The full listing is to be transcribed exactly, with each picture left out.

★ ★ ★ ★

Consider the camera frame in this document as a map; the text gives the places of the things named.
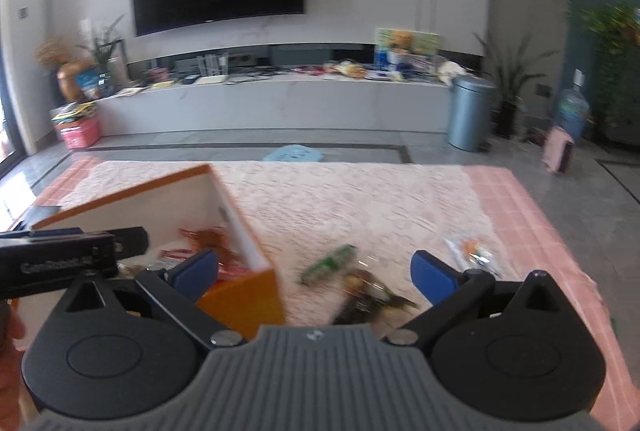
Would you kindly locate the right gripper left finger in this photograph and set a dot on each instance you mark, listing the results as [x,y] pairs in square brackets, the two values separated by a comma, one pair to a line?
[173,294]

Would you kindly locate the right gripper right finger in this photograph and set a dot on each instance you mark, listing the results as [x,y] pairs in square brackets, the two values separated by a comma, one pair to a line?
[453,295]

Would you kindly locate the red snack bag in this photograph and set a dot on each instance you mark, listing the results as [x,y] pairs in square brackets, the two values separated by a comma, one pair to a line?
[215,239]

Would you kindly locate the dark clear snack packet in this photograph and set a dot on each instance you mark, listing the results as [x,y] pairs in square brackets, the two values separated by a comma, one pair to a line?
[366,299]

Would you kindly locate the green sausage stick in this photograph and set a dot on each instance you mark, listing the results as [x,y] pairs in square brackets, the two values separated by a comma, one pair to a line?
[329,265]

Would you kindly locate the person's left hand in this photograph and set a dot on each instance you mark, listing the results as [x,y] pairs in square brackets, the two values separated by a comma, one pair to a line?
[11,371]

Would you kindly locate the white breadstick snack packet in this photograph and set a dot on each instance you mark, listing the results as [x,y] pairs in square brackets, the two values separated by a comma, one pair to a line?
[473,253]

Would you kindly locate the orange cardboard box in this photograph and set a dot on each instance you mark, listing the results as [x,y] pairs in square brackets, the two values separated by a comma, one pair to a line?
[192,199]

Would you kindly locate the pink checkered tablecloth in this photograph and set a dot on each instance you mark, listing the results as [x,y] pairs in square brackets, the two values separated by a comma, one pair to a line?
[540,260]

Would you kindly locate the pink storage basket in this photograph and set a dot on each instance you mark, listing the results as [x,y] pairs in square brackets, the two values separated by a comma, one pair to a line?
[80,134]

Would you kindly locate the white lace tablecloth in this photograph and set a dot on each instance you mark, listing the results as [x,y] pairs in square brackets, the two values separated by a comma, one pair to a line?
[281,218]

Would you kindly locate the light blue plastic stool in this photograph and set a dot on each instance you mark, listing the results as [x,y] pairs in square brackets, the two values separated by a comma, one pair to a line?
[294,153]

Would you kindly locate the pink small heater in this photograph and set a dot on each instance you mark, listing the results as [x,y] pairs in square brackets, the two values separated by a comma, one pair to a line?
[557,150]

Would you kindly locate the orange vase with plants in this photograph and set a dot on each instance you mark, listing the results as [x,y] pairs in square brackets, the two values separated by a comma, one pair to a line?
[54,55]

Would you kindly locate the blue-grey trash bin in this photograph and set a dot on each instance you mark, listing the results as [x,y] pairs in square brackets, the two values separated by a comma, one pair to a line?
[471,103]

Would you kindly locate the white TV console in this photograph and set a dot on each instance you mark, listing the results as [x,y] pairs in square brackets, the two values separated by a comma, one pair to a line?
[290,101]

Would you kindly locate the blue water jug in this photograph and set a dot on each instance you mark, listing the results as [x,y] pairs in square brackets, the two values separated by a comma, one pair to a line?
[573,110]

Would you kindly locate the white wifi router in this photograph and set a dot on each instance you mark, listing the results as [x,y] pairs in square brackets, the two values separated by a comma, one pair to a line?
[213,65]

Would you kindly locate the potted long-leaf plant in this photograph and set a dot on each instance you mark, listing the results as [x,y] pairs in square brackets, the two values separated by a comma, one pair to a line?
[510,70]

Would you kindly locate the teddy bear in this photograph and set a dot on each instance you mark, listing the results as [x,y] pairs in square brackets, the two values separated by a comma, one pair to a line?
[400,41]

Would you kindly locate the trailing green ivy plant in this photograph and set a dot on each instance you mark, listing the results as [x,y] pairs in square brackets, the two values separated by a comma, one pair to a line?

★ ★ ★ ★

Response to this exercise ▸
Consider the camera frame in this document as a map; the text gives the places of the things named.
Would you kindly locate the right gripper left finger in this photograph and set a dot on each instance you mark, listing the results as [x,y] pairs in square brackets, the two values separated by a comma, one pair to a line?
[173,294]

Would you kindly locate the right gripper right finger in this photograph and set a dot on each instance you mark, listing the results as [x,y] pairs in square brackets, the two values separated by a comma, one pair to a line?
[453,295]

Would you kindly locate the red snack bag in this photograph and set a dot on each instance you mark, listing the results as [x,y] pairs in square brackets, the two values separated by a comma, one pair to a line?
[215,239]

Would you kindly locate the dark clear snack packet in this photograph and set a dot on each instance you mark, listing the results as [x,y] pairs in square brackets, the two values separated by a comma, one pair to a line?
[366,299]

Would you kindly locate the green sausage stick in this photograph and set a dot on each instance you mark, listing the results as [x,y] pairs in square brackets, the two values separated by a comma, one pair to a line?
[329,265]

Would you kindly locate the person's left hand in this photograph and set a dot on each instance you mark, listing the results as [x,y] pairs in square brackets, the two values separated by a comma, one pair to a line?
[11,371]

Would you kindly locate the white breadstick snack packet in this photograph and set a dot on each instance you mark, listing the results as [x,y] pairs in square brackets, the two values separated by a comma, one pair to a line?
[473,253]

Would you kindly locate the orange cardboard box in this photograph and set a dot on each instance you mark, listing the results as [x,y] pairs in square brackets, the two values separated by a comma, one pair to a line?
[192,199]

Would you kindly locate the pink checkered tablecloth in this photograph and set a dot on each instance you mark, listing the results as [x,y] pairs in square brackets, the two values separated by a comma, one pair to a line?
[540,260]

Would you kindly locate the pink storage basket in this photograph and set a dot on each instance you mark, listing the results as [x,y] pairs in square brackets, the two values separated by a comma, one pair to a line?
[80,134]

Would you kindly locate the white lace tablecloth in this photograph and set a dot on each instance you mark, listing the results as [x,y] pairs in square brackets, the two values separated by a comma, one pair to a line?
[281,218]

Would you kindly locate the light blue plastic stool in this photograph and set a dot on each instance you mark, listing the results as [x,y] pairs in square brackets, the two values separated by a comma, one pair to a line?
[294,153]

Would you kindly locate the pink small heater in this photograph and set a dot on each instance you mark, listing the results as [x,y] pairs in square brackets, the two values separated by a comma, one pair to a line?
[557,150]

Would you kindly locate the orange vase with plants in this photograph and set a dot on each instance you mark, listing the results as [x,y] pairs in square brackets, the two values separated by a comma, one pair to a line?
[54,55]

Would you kindly locate the blue-grey trash bin in this photograph and set a dot on each instance you mark, listing the results as [x,y] pairs in square brackets, the two values separated by a comma, one pair to a line?
[471,103]

Would you kindly locate the white TV console in this photograph and set a dot on each instance you mark, listing the results as [x,y] pairs in square brackets, the two values separated by a comma, one pair to a line?
[290,101]

Would you kindly locate the blue water jug in this photograph and set a dot on each instance you mark, listing the results as [x,y] pairs in square brackets, the two values separated by a comma, one pair to a line?
[573,110]

Would you kindly locate the white wifi router in this photograph and set a dot on each instance you mark, listing the results as [x,y] pairs in square brackets, the two values separated by a comma, one pair to a line?
[213,65]

Would you kindly locate the potted long-leaf plant in this photograph and set a dot on each instance you mark, listing the results as [x,y] pairs in square brackets, the two values separated by a comma, one pair to a line?
[510,70]

Would you kindly locate the teddy bear in this photograph and set a dot on each instance you mark, listing the results as [x,y] pairs in square brackets, the two values separated by a comma, one pair to a line?
[400,41]

Would you kindly locate the trailing green ivy plant in this photograph and set a dot on each instance you mark, listing the results as [x,y] pairs in square brackets, the two values separated by a comma, one pair to a line?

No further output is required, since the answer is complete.